That earned him a kiss, one which did not stop until they were both breathless. "I should let you sleep the day away more often," Javert said, moving his lips over Valjean's. He placed both hands on either side of Valjean's face, kissing down his chin, and, when Valjean arched beneath him, trailing kisses down his neck.

"I am not spending another day in bed unless you're here with me to do this," he replied, letting the need that flared through him quaver in his voice. Shifting beneath the weight of one very determined Inspector, he managed to push out a knee, draping his leg around Javert's.

"I see that you have very strong thighs," Javert responded, though his words were muffled by the way he was indulging his mouth in the hair on Valjean's chest. He trailed his fingers over the inside of Valjean's leg. "Good for balance when mounting your steed." His lips latched around one nipple.

"This ride is not going fast enough," growled Valjean, spearing his fingers into the hair at the back of Javert's neck. He bucked up, off the bed, held down still by the brackets of Javert's legs.

That elicited a chuckle. "It takes patience to ride a fiery mount," lectured Javert, pressing kisses onto his belly. "You were the one speaking of making love all night and now you make such demands --"

"If you do this to me all night, I'll go mad," Valjean grumbled, bending his knee up to allow for passage of a hungrily seeking mouth.

"I would not let you go mad," Javert said, rubbing his beard over Valjean's prick. Some of the fluid collecting there dewed in the hairs. The fingers trailing along his thigh dropped, tracing a line over his balls, nudging them aside to fondle the quivering skin below. Tilting his face, he dropped a kiss over the upraised prick but didn't linger, though Valjean was tempted to beg for more. "You have a firm pommel -- are you certain you wish to ride, not to be ridden?"

Valjean cupped his face and smiled. "I wish to straddle you and feel such a powerful mount between my legs."

Javert turned his face and sucked one of Valjean's fingers into his mouth before releasing it. "You know I can deny you nothing," he said, kissing the soft place just below Valjean's prick before pushing his face in closer.
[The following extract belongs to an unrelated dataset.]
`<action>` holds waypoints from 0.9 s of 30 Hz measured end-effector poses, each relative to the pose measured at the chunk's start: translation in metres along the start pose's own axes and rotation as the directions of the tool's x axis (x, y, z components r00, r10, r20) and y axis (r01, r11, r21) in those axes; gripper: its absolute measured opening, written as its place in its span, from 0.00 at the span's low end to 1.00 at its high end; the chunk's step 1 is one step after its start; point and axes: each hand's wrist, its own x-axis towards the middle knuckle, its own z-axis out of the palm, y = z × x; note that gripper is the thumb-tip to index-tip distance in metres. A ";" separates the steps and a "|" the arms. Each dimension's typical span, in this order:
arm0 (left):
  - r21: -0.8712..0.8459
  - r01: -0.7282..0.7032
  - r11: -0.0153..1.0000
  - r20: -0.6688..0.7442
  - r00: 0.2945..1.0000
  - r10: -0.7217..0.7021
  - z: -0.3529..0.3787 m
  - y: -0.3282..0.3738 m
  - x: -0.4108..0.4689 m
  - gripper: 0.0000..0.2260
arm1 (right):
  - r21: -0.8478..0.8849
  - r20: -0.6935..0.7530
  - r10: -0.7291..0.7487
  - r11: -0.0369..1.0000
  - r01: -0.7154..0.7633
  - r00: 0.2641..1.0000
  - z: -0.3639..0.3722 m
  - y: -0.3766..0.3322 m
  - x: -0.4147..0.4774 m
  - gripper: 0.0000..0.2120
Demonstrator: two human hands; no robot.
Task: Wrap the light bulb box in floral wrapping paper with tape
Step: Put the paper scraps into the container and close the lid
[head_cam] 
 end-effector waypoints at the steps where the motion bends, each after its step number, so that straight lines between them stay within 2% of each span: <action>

His tongue found its way behind Valjean's balls, teasing the wrinkled skin beneath them while Valjean groaned his approval.

After a few blissful minutes, feeling Javert's tongue slowly press him open in an increasingly slick slide that sent pleasure deep into his body, Valjean nudged his leg against Javert's shoulder. "I believe you will need the saddle oil." Though he was loath to interrupt the pleasure Javert's mouth was giving him, he knew too well that, even at his age, he could become distracted and lose control before he would wish.

Grinning up from between Valjean's upraised legs, Javert nodded. "Let me ready your seat, then you may ride and tug on the reins as quickly as you wish."

Valjean reached over first, shaking his head. "No, let me show you how eager I am to ride at your command," he said. They shifted in the bed easily, lips brushing against each other as Javert sprawled back against the headboard, bending his legs up while Valjean presented his back, anchoring his knees between Javert's.

Spilling out some of the oil, Valjean coated his fingers, turning his head to make sure he had Javert's attention before bending enough to reach between his buttocks and stretch himself. A strangled noise came from behind him and Valjean righted himself, looking over his shoulder again. "What is wrong?"

"Don't stop!" growled Javert and Valjean smiled, giving his knees a bit more space apart, bending back to stroke himself from behind. He nudged a finger in, feeling his own flesh respond to the touch.

"I am only finishing what you have begun," Valjean protested, though his voice was full of merry laughter and the arousal that he never bothered to hide. "I need to be able to do this --" He pushed in two fingers, curling them inside himself. "-- before you will fit, _mon cheval_."

"You are going to make me go off like a frisky colt if you continue swishing your tail like that," said Javert in such a tone that Valjean turned again and shifted. Javert stretched his legs out so that Valjean could straddle them, leaning on Javert's shoulders to get into place. There was a momentary pause to use the oil again, then Javert held his cock ready. Their gazes leveled as Valjean lowered himself down slowly, letting his body open for Javert, letting Javert's prick surge into him.

"Oh, _chasseur_ ," he said, the moan as soft as prayer.

Javert slid both hands along Valjean's thighs, coming to rest on his hips. "I will carry you anywhere," he said, "Fast as the wind."

Valjean dug his hands into Javert's shoulders, lifting himself just enough to feel the slow slide of cock within him before plunging back down. " _Mon étalon_ ," he said, dipping his head for a kiss. Javert devoured his mouth, expressing his desire in a moan. They were moving together, the rhythm familiar and enticing, pulling on them both.

Fingers closed around Valjean's prick, letting him thrust into the sheath they made. "Let me have the reins," breathed Javert, between kisses they both needed as much as the steady thrusts.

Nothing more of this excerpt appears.